What you have to do » Take the listing below and output it again exactly.

Data provided »
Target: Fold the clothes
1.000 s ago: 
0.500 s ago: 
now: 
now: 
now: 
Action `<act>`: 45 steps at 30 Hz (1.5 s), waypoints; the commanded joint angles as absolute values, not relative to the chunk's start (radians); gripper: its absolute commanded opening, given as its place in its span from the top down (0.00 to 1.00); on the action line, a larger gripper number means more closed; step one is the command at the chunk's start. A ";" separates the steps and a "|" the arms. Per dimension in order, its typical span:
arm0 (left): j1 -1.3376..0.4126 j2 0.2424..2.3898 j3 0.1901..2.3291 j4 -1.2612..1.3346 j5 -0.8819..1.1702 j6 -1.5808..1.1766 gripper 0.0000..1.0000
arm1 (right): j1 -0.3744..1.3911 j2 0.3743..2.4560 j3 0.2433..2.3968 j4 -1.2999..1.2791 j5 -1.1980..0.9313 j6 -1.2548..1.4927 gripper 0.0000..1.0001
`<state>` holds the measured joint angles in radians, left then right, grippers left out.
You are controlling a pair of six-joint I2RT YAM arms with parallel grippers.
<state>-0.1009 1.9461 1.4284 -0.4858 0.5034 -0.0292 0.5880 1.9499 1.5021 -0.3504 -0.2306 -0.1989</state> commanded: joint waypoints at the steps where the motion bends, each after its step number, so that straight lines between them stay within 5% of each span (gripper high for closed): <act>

Solution for this task »
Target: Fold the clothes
1.000 s ago: 
0.500 s ago: 
now: 
now: 
now: 
Action `<act>`: 45 steps at 30 Hz (1.5 s), waypoints; the commanded joint angles as absolute values, not relative to the chunk's start (radians); gripper: its absolute commanded opening, given as its place in its span from the top down (0.00 to 1.00); on the action line, a larger gripper number means more closed; step one is the command at the chunk's start. A ";" separates the steps and a "|" the arms. Per dimension in order, its typical span:
arm0 (left): j1 -1.3376..0.4126 j2 0.2424..2.3898 j3 0.1901..2.3291 j4 -1.2612..1.3346 j5 -0.8819..1.1702 j6 -1.5808..1.1766 gripper 0.0000..1.0000
arm1 (right): j1 -0.3744..1.3911 j2 0.3743..2.4560 j3 0.2433..2.3968 j4 -1.2999..1.2791 j5 -1.1980..0.9313 j6 -1.2548..1.4927 gripper 0.0000..1.0001
`<state>` holds the measured joint angles in radians, left then right, grippers left out.
You are controlling a pair of six-joint I2RT YAM arms with parallel grippers.
<state>-0.1009 1.9461 1.4284 -0.4858 0.5034 -0.0292 0.5880 1.9499 1.5021 -0.3504 -0.2306 -0.1989</state> commanded: joint waypoints at the steps where the motion bends, each after its step number, so that straight lines between them stay within 5% of each span (gripper high for closed): <act>

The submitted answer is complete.